*** Block opens ***

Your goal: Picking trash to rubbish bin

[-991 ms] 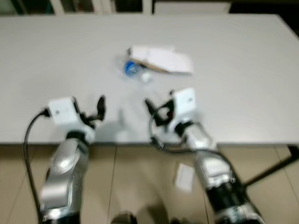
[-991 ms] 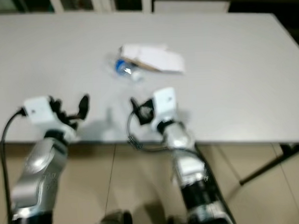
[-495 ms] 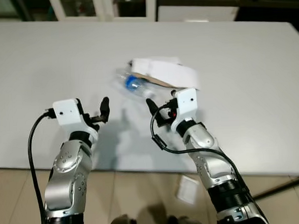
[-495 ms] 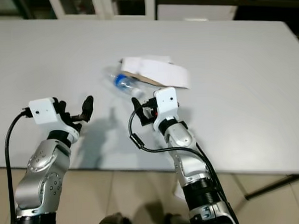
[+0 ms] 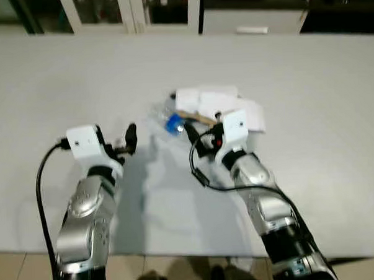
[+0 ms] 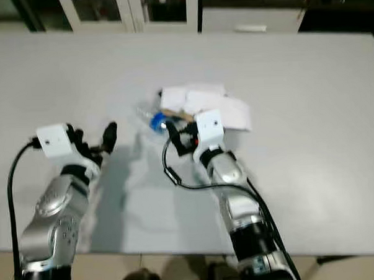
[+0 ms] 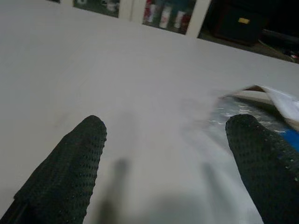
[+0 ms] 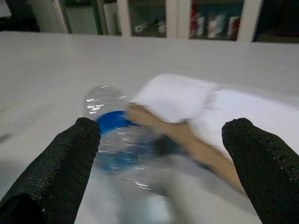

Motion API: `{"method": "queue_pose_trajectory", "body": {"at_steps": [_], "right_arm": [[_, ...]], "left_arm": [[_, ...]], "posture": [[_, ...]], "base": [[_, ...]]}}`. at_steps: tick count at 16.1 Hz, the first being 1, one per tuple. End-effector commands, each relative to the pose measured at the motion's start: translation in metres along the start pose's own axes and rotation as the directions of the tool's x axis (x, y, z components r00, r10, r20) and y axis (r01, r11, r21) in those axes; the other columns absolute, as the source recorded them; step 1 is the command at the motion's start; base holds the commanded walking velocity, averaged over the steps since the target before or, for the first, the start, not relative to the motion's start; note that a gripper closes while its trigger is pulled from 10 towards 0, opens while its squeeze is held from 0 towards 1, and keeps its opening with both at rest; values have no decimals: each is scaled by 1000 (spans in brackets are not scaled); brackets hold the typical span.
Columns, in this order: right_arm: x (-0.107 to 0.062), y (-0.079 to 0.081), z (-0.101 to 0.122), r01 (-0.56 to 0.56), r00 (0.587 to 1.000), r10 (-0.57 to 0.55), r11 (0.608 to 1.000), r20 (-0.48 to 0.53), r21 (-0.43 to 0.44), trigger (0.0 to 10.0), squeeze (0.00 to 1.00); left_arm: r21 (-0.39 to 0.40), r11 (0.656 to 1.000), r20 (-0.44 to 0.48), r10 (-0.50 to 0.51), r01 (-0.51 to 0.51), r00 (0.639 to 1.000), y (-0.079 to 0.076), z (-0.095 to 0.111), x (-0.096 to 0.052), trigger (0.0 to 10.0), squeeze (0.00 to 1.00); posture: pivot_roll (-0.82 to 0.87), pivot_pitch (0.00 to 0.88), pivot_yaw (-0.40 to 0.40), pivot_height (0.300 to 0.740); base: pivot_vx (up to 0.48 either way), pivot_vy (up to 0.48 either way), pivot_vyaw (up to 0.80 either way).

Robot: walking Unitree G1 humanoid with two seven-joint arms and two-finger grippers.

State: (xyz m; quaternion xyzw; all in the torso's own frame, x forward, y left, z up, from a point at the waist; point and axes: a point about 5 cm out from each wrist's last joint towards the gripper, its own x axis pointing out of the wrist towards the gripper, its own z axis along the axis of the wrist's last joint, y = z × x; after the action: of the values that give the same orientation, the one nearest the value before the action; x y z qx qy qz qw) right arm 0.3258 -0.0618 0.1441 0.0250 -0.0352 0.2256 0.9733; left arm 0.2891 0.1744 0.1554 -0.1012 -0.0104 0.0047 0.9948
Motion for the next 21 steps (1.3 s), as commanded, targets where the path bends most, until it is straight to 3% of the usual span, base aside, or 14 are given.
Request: {"method": "queue_pose_trajectory", "body": {"at_steps": [1,11,12,13,14,15,16,18,20,21], "right_arm": [[2,9,0,-34,999,34,999,4,13,10000,1000],[8,3,5,-39,999,40,999,15,-8,10000,1000],[9,3,6,-41,999,42,999,18,-14,10000,965],[10,3,6,-45,999,45,999,22,-22,10000,753],[11,3,7,-52,998,53,998,27,-45,10000,369],[12,3,8,-56,998,58,996,29,-62,10000,82],[13,2,8,-64,997,68,994,35,-92,10000,0],[18,-3,11,-62,997,69,987,45,-150,10000,0],[21,-7,14,-44,997,54,984,54,-170,10000,0],[23,-11,16,-32,997,44,983,60,-179,10000,0]], "left_arm": [[2,999,-22,36,-36,999,8,-3,-4,10000,0],[35,998,-68,61,-59,996,20,-7,-8,10000,0],[38,998,-70,61,-59,996,20,-6,-9,10000,0],[42,997,-73,60,-57,996,21,-6,-10,10000,0],[46,997,-79,58,-54,995,23,-7,-13,10000,0],[45,998,-86,54,-50,995,24,-9,-15,10000,0],[45,998,-105,47,-42,993,26,-13,-17,10000,0],[17,1000,-176,-23,27,984,24,-28,-28,10000,0],[-11,993,-233,-116,116,966,22,-30,-32,10000,0],[-37,975,-231,-223,220,947,13,-36,-45,10000,0]], "posture": [[-7,179,9,740],[24,179,15,740],[24,179,15,740],[29,180,17,740],[37,183,19,740],[45,187,20,740],[45,187,20,740],[69,200,26,740],[87,212,35,740],[98,221,41,740]], "base": [[0,0,0],[0,0,0],[0,0,0],[0,0,0],[0,0,0],[0,0,0],[0,0,0],[0,0,0],[0,0,0],[0,0,0]]}}
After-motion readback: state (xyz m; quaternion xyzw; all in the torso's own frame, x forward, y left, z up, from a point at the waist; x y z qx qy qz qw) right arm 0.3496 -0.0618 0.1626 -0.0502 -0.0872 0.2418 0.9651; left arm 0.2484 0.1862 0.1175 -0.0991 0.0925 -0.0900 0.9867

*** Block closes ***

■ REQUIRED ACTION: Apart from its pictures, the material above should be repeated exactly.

■ SOLUTION BELOW:
Your goal: Picking trash to rubbish bin

[-991 ms] 
[-991 ms] 
[-495 ms] 
[-495 ms] 
[+0 ms] 
[+0 ms] 
[+0 ms] 
[+0 ms] 

Motion API: `{"method": "queue_pose_trajectory", "body": {"at_steps": [_], "right_arm": [[_, ...]], "left_arm": [[_, ...]], "posture": [[_, ...]], "base": [[_, ...]]}}`. at_steps: tick count at 16.1 Hz, the first being 1, one per tuple. End-effector commands, each relative to the pose measured at the motion's start: translation in metres along the start pose's own axes and rotation as the directions of the tool's x axis (x, y, z components r00, r10, r20) and y axis (r01, r11, r21) in those axes; the other columns absolute, as the source recorded them; step 1 is the command at the motion's start; base holds the commanded walking velocity, averaged over the steps since the target before or, for the first, the start, not relative to the motion's start; note that a gripper closes while its trigger is pulled from 10 towards 0, opens while its squeeze is held from 0 towards 1, and keeps its opening with both at rest; values have no decimals: each is scaled by 1000 (spans in brackets are not scaled); brackets hold the typical span.
Columns, in this order: right_arm: x (-0.107 to 0.062), y (-0.079 to 0.081), z (-0.101 to 0.122), r01 (-0.56 to 0.56), r00 (0.587 to 1.000), r10 (-0.57 to 0.55), r11 (0.608 to 1.000), r20 (-0.48 to 0.53), r21 (-0.43 to 0.44), trigger (0.0 to 10.0), squeeze (0.00 to 1.00); left_arm: r21 (-0.39 to 0.40), r11 (0.656 to 1.000), r20 (-0.44 to 0.48), r10 (-0.50 to 0.51), r01 (-0.51 to 0.51), r00 (0.639 to 1.000), y (-0.079 to 0.076), z (-0.095 to 0.111), x (-0.096 to 0.052), trigger (0.0 to 10.0), squeeze (0.00 to 1.00); posture: pivot_roll (-0.82 to 0.87), pivot_pitch (0.00 to 0.88), pivot_yaw (-0.40 to 0.40), pivot_height (0.300 to 0.740); base: pivot_vx (up to 0.48 either way), pivot_vy (up to 0.48 either way), pivot_vyaw (up to 0.80 either way).

Robot: walking Unitree G1 humanoid with two seven-joint arms and two-finger grippers.

State: (xyz m; quaternion xyzw; all in the torso's own frame, x forward, y left, z up, from a point at the waist; point and axes: a point about 5 cm out from each wrist's last joint towards the gripper, its own x axis pointing out of the wrist towards the gripper, its own z axis along the axis of the wrist's last joint, y = z × x; after the action: of the values that give the same orientation, the one nearest the value before the action; x y z qx qy qz qw) right arm 0.3258 -0.0618 0.1441 0.0250 -0.0352 0.2256 0.9733; left arm 0.2891 0.1744 0.1554 -0.1012 -0.0104 0.0047 0.9948
Motion for the next 21 steps (1.3 s), as commanded, targets where the path bends most, until it is straight to 3% of the usual span, base aside, or 14 are given.
Request: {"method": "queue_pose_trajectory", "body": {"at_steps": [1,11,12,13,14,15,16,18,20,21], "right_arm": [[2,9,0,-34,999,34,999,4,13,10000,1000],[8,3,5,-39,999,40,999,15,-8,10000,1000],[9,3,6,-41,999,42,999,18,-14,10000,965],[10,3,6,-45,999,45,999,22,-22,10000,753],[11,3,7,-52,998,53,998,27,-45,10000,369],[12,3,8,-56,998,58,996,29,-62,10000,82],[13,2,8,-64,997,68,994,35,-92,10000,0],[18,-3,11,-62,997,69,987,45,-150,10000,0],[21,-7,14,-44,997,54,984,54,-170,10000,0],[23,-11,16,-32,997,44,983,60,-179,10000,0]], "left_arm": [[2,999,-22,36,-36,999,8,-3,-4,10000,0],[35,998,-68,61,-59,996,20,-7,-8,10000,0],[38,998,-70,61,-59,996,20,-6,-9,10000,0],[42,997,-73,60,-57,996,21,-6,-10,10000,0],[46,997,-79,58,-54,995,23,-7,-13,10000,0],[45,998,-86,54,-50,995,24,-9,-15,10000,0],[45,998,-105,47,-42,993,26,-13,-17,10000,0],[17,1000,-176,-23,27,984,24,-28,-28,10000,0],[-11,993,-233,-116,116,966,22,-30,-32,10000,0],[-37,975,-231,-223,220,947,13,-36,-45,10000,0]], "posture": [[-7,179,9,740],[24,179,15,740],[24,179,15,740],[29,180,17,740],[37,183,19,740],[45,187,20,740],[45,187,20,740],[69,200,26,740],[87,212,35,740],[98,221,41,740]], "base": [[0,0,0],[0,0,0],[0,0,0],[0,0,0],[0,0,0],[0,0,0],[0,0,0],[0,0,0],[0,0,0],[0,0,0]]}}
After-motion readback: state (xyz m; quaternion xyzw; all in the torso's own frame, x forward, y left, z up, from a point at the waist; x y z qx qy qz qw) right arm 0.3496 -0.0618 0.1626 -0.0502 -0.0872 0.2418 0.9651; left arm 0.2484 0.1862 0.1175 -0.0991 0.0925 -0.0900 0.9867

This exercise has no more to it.